What is the number of lines in the records below holding the string "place"? Reply with it and nothing else.

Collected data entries
• • • • • • •

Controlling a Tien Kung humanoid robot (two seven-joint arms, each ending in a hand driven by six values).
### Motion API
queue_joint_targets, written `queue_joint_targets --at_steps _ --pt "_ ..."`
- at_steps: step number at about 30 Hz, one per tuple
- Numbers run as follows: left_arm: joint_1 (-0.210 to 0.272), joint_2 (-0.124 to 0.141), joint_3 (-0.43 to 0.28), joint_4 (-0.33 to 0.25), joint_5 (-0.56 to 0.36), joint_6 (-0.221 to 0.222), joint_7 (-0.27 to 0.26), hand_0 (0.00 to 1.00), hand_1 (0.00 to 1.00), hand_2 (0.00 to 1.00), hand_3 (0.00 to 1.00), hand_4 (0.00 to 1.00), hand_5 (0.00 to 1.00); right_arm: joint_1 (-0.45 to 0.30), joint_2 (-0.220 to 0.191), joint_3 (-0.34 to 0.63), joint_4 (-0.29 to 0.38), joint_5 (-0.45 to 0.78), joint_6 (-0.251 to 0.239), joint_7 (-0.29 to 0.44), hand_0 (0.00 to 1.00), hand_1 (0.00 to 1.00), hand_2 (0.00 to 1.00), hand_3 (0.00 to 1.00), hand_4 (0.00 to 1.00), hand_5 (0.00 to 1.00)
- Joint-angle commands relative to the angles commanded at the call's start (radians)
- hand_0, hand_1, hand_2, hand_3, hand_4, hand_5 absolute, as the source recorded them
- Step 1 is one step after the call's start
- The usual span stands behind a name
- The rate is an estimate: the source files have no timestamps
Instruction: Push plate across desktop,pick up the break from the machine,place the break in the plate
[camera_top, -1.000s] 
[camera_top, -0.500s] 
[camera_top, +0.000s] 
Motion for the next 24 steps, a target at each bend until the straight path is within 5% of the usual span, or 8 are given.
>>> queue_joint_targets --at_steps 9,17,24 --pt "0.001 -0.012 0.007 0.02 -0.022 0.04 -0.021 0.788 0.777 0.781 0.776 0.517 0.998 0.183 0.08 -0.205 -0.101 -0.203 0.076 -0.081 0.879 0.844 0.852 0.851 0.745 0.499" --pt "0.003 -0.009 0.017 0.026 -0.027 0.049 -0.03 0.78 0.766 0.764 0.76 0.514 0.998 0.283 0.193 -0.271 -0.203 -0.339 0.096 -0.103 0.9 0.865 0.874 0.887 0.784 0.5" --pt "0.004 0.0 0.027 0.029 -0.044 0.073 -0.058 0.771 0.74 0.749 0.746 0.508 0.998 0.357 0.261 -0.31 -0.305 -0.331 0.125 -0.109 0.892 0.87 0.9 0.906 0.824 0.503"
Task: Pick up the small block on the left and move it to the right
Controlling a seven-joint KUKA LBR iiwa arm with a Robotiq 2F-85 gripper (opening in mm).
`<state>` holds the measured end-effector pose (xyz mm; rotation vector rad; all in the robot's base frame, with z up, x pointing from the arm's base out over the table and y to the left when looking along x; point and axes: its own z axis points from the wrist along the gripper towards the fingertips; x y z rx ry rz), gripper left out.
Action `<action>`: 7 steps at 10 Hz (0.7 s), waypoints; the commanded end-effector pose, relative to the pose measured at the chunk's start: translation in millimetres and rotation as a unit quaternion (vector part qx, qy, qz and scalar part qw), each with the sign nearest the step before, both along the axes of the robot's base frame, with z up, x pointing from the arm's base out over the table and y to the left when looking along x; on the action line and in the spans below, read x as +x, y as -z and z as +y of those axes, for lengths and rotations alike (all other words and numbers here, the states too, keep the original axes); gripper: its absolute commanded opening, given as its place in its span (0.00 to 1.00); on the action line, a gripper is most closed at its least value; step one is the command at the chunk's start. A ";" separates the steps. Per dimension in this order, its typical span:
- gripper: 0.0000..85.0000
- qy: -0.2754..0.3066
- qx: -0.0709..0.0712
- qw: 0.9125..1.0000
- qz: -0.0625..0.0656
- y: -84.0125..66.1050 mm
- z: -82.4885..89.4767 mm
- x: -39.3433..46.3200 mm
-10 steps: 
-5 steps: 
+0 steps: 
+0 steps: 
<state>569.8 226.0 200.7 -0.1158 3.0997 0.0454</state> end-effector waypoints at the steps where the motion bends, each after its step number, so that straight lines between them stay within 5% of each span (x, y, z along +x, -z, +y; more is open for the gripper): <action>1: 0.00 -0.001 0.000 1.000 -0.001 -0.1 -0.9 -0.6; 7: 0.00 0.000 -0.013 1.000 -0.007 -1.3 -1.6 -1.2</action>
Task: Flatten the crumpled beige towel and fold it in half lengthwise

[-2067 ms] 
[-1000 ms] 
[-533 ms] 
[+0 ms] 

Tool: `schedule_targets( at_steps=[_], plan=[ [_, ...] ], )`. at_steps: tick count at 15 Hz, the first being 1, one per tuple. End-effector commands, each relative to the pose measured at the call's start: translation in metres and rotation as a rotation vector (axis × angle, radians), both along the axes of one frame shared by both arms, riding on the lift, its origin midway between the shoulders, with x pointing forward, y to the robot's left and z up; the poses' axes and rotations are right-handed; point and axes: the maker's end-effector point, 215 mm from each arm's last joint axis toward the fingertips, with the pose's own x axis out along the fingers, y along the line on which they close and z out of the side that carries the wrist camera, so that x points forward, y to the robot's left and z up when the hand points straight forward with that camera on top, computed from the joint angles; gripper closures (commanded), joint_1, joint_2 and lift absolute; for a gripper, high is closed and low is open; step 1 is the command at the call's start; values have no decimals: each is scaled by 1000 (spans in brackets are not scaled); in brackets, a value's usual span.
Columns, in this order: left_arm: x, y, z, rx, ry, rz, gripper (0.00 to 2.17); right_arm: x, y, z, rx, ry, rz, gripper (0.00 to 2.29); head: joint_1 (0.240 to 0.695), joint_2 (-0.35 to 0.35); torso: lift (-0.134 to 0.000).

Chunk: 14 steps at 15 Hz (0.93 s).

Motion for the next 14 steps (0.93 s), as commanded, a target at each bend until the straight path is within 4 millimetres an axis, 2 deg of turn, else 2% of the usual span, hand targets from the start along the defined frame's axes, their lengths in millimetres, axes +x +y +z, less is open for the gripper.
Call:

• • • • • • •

### WRITTEN RESPONSE
2